Find the word "would" in the listing; pull out each line holding it.

BEGIN

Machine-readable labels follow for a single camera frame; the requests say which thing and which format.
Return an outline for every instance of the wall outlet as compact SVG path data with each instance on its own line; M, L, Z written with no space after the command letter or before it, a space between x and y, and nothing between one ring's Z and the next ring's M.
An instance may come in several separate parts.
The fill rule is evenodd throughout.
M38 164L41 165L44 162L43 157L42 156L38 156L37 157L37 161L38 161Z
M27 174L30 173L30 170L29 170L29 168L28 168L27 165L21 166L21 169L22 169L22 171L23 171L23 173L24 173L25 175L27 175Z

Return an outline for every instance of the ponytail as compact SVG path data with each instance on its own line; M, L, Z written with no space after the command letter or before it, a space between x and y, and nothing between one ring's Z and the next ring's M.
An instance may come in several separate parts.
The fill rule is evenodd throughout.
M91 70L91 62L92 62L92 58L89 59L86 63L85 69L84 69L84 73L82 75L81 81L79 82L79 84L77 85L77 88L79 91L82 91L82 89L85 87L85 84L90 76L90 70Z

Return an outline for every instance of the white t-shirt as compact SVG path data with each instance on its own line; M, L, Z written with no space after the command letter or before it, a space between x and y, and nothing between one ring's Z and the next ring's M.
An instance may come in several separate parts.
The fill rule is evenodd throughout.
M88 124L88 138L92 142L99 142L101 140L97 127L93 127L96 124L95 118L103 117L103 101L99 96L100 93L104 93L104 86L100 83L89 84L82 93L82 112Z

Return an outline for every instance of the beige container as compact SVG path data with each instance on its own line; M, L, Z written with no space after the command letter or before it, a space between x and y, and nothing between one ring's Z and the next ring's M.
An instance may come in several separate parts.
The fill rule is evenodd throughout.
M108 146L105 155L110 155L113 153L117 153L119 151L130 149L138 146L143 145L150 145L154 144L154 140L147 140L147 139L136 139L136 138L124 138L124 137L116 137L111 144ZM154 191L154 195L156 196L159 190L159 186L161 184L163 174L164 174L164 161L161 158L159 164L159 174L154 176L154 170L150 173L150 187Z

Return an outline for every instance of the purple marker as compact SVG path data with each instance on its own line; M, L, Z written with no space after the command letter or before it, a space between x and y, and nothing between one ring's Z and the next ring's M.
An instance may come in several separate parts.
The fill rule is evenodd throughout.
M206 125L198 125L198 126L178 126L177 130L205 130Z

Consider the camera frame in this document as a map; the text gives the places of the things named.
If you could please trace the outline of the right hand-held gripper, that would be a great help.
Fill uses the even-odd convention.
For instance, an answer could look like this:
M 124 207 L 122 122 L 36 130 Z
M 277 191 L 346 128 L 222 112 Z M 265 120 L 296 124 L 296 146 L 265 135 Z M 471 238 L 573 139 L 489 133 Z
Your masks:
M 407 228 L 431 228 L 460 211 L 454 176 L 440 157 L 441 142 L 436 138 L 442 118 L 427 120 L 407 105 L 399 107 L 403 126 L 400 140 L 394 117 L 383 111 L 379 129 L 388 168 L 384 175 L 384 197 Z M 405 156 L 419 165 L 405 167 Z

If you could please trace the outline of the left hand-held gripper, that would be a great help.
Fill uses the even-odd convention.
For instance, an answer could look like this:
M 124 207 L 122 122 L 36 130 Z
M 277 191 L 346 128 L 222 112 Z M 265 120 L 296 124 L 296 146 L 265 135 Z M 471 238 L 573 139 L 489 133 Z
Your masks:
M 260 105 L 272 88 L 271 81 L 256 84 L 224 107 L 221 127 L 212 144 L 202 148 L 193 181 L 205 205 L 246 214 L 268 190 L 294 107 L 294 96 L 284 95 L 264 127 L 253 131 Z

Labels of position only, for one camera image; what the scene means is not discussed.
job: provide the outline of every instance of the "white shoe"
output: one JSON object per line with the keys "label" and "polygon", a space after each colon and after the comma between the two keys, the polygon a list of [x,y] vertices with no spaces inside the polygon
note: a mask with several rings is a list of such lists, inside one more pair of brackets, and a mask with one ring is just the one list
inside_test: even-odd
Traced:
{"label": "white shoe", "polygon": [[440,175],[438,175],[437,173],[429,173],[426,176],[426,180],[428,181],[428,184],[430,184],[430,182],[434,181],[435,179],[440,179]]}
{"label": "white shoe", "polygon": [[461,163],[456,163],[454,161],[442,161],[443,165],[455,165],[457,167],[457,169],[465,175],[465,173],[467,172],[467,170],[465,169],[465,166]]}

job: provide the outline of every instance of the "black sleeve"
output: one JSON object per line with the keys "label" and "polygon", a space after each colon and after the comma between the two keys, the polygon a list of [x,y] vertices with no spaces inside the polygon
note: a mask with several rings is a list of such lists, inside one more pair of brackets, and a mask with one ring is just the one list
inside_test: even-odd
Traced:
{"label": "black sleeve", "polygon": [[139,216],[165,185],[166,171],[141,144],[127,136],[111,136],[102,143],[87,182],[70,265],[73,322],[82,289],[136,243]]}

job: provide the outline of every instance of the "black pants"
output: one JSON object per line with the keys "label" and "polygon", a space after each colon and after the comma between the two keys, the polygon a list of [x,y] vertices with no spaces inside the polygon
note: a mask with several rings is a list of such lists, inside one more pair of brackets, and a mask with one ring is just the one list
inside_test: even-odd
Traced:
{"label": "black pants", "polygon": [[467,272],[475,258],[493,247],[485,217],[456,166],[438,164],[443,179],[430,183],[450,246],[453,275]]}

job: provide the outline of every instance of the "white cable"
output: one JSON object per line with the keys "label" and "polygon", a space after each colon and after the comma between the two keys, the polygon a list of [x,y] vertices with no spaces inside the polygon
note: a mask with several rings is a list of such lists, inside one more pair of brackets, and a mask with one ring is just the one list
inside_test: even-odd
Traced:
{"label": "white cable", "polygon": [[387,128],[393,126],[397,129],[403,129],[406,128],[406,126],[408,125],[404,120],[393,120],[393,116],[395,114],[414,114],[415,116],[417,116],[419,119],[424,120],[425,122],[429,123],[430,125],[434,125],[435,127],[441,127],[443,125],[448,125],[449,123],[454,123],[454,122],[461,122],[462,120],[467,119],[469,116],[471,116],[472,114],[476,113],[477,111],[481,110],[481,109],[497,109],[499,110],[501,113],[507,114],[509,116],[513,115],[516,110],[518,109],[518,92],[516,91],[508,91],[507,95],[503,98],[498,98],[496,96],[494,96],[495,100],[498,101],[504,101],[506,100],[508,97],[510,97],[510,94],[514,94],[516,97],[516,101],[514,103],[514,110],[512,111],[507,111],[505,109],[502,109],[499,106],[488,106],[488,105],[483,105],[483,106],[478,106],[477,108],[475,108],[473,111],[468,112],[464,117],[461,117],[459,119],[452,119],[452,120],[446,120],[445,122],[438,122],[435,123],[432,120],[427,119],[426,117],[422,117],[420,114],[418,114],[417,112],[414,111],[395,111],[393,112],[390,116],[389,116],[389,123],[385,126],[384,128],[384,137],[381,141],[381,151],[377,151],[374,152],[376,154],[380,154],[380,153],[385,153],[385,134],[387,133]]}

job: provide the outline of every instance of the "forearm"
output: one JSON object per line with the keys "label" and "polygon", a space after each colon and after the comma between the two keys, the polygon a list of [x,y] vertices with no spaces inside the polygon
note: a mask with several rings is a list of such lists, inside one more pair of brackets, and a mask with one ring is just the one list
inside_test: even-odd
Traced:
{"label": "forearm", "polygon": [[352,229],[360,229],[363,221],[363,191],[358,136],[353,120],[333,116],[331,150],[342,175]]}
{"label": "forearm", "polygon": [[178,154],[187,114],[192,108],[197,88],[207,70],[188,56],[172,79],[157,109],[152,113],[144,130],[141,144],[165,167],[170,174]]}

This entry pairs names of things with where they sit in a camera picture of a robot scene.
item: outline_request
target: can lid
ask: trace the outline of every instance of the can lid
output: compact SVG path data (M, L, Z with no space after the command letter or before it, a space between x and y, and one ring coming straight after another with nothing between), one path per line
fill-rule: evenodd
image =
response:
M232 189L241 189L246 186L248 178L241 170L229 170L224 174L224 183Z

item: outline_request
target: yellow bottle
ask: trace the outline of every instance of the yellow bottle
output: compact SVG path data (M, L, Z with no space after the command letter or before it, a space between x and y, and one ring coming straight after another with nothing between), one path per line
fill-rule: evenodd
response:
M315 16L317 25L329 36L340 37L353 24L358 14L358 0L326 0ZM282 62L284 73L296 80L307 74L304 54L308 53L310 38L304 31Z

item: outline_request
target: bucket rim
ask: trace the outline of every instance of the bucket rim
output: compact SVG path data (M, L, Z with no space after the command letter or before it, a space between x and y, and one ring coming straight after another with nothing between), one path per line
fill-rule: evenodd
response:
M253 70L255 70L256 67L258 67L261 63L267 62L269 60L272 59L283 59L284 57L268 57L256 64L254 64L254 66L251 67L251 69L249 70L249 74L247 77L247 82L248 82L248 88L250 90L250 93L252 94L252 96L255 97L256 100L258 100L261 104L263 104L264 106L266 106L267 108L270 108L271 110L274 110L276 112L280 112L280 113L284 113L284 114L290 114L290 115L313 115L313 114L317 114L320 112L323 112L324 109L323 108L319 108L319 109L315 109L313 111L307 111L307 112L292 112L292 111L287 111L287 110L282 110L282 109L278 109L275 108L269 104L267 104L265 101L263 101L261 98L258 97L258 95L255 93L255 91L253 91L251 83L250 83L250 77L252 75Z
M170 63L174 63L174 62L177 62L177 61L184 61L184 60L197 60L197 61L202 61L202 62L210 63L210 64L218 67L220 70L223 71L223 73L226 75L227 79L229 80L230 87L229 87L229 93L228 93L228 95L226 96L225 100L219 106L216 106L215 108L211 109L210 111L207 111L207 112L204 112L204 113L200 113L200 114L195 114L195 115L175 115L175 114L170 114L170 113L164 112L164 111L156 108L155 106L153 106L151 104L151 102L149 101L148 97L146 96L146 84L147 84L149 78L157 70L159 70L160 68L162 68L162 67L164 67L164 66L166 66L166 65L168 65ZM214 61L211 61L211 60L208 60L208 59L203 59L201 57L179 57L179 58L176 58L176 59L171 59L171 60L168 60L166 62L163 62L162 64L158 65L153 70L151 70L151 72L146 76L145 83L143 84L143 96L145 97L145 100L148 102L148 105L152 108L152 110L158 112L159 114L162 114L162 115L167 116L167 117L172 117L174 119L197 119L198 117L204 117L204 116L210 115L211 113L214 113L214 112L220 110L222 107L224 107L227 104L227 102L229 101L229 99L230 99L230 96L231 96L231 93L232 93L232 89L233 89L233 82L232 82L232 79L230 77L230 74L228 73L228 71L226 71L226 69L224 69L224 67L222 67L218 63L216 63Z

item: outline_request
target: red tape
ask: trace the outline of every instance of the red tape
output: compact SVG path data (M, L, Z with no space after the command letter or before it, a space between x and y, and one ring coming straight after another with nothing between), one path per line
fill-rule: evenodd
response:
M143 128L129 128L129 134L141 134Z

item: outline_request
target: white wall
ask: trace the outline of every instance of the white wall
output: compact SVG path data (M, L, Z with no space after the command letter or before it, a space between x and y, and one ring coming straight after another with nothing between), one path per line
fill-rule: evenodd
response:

END

* [EXPECTED ANSWER]
If you could please trace the outline of the right hand-held gripper, that would be a great help.
If you could please trace the outline of the left hand-held gripper, that would be a great help.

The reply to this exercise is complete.